We had happy hour yesterday in the lab to celebrate... I was sitting at my bench and I look over to see Dr. Capecchi wheeling a cart of beer into the cold room (there's a walk in fridge that is like 20 below). I had my BYU-student-Diet Coke.

Today I learned the hard way how lab work differs from any other job I can think of. In the blink of an eye, two days worth of work can go down the drain!
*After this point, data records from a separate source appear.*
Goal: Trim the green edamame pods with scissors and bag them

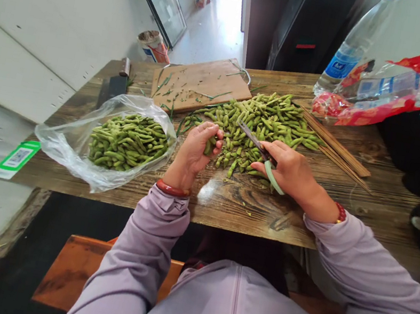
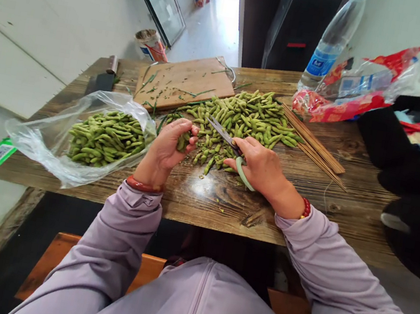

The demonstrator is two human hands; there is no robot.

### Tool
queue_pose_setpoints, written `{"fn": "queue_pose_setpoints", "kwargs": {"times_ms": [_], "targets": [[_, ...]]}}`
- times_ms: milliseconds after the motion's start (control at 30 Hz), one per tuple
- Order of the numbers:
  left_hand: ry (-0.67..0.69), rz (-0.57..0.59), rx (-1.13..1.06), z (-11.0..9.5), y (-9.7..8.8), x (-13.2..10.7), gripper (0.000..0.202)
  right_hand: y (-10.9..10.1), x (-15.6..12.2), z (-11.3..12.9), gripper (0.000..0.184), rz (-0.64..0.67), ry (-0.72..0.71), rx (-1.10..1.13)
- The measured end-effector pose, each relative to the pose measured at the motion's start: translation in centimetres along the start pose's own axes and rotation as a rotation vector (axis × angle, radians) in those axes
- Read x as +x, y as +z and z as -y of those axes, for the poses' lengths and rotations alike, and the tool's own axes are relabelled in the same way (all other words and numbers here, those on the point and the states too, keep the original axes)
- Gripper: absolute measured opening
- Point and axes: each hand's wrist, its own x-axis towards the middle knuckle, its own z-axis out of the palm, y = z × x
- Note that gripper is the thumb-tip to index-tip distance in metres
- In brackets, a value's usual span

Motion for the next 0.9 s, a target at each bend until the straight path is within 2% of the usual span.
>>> {"fn": "queue_pose_setpoints", "kwargs": {"times_ms": [100,267,400,567,733,900], "targets": [[0.073,0.038,0.233,0.0,-0.6,0.1,0.021,0.1,0.0,0.0,0.04,0.005,-0.003,0.004],[0.334,0.068,0.904,0.4,-0.9,0.3,0.017,0.1,-0.1,-0.1,0.04,-0.005,-0.01,0.015],[0.35,0.117,1.216,0.8,-1.1,0.4,0.016,0.1,0.0,-0.1,0.039,-0.013,-0.007,0.004],[0.28,0.191,1.331,1.0,-1.3,0.5,0.015,0.2,0.0,0.0,0.04,0.007,-0.005,-0.01],[0.32,0.255,1.387,1.3,-0.8,0.2,0.002,0.4,0.0,-0.1,0.039,0.01,-0.008,-0.042],[0.384,0.212,1.365,1.4,-0.5,0.3,0.009,0.3,0.1,-0.1,0.039,0.026,-0.019,-0.034]]}}
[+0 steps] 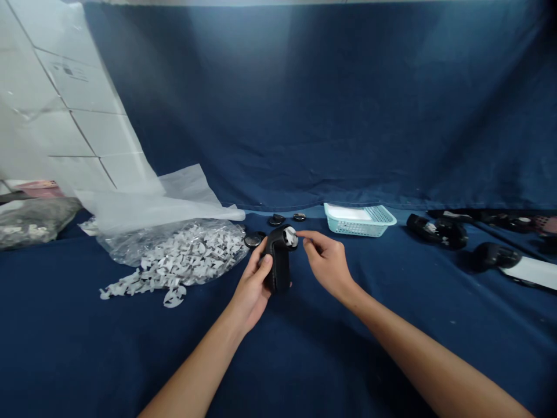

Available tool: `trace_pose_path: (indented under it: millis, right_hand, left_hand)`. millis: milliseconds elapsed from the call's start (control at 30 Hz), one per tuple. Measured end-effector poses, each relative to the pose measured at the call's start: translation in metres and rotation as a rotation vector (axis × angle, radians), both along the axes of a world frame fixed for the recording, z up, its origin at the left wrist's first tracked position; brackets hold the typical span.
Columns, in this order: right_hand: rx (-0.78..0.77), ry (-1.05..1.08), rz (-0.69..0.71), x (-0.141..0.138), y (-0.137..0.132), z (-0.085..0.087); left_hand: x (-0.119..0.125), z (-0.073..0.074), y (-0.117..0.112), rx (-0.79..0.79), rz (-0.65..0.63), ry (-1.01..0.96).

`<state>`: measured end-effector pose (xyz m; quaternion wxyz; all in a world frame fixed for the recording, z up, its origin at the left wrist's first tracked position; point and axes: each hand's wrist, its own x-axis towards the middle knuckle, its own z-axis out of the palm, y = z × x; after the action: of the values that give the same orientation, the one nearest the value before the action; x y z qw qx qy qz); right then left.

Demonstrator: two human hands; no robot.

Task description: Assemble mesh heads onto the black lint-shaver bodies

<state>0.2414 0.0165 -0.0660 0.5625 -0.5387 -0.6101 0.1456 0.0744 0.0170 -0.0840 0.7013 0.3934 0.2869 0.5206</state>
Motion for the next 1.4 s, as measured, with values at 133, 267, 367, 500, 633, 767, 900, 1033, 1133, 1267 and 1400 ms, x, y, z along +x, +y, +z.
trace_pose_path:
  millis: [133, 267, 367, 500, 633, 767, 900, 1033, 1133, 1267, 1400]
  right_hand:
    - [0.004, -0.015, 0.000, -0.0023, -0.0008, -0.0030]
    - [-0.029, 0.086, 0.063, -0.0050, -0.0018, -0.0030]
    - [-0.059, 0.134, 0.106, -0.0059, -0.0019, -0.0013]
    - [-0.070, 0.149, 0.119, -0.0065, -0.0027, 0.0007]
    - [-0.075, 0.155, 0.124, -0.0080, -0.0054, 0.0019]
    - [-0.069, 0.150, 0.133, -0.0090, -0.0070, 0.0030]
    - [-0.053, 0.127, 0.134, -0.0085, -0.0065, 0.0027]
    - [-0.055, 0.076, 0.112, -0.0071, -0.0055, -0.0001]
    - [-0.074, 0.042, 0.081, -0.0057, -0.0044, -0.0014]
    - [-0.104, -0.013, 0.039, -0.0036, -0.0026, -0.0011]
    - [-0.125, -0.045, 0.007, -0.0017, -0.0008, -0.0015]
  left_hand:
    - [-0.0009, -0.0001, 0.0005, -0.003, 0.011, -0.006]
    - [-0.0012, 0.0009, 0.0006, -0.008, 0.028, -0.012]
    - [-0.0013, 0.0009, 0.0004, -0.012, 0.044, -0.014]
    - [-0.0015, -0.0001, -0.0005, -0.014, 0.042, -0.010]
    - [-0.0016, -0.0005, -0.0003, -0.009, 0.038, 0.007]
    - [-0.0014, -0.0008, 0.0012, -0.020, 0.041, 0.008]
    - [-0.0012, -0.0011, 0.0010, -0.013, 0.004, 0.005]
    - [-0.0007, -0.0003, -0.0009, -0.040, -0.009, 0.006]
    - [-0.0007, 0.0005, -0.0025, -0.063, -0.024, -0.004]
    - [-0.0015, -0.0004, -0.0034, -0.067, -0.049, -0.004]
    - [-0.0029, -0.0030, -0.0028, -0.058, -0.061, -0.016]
This is a gel electrophoresis chamber/power supply. For those of you not fluent in dork, allow me to explain:

You boil a powder with some buffer in a microwave and when it cools, it forms a gel- imagine you are making Jello- except the gel is a lot stiffer than Jello.
You put your DNA in the gel and then run an electrical current through the gel... it separates the DNA by size so you get this:
Can you see the different bands (is anyone still reading this? I'm rambling.)? By looking at the different bands and measuring their size you can figure a bunch of stuff out about your DNA.
I spent two days growing a bunch of yeast samples, extracting the DNA (which took forever), quantifying the DNA, calculating restriction digests, setting up the restriction digests (cutting the DNA with enzymes), and then running the gel. When I went to look at the gel, it slipped out of the damn tray and splattered all over the floor!!! We were going to do a Southern Blot (transfer the DNA from the gel onto a piece of paper to radio-label it to see how many copies of our gene were put in the yeast clones). A Southern Blot is like a two or three day process by itself! I felt like a big idiot but Matt was cool about it- he said it's happened to him and to everyone else. At least no one saw me drop the gel on the floor.
I'm going in early tomorrow to extract some more DNA and start the process all over again.

Tuesday, July 7, 2009

Something Fishy

So my last post was pretty angry.  What can I say? A pervert broke into my apartment, I was pissed.  We're doing better now but we're still creeped out.

On a much happier note...

Last Friday my dad and I went to Strawberry Reservoir...


We got two doubles...
...and a total of 17.

I broke in my new fishing pole real good.

Everyone around us was looking over trying to see what bait we were using; I can't describe in words how fun it is to be catching more fish than everyone else.  We were the people to hate... we would know because a week earlier we were the losers looking on while another boat was catching all the fish.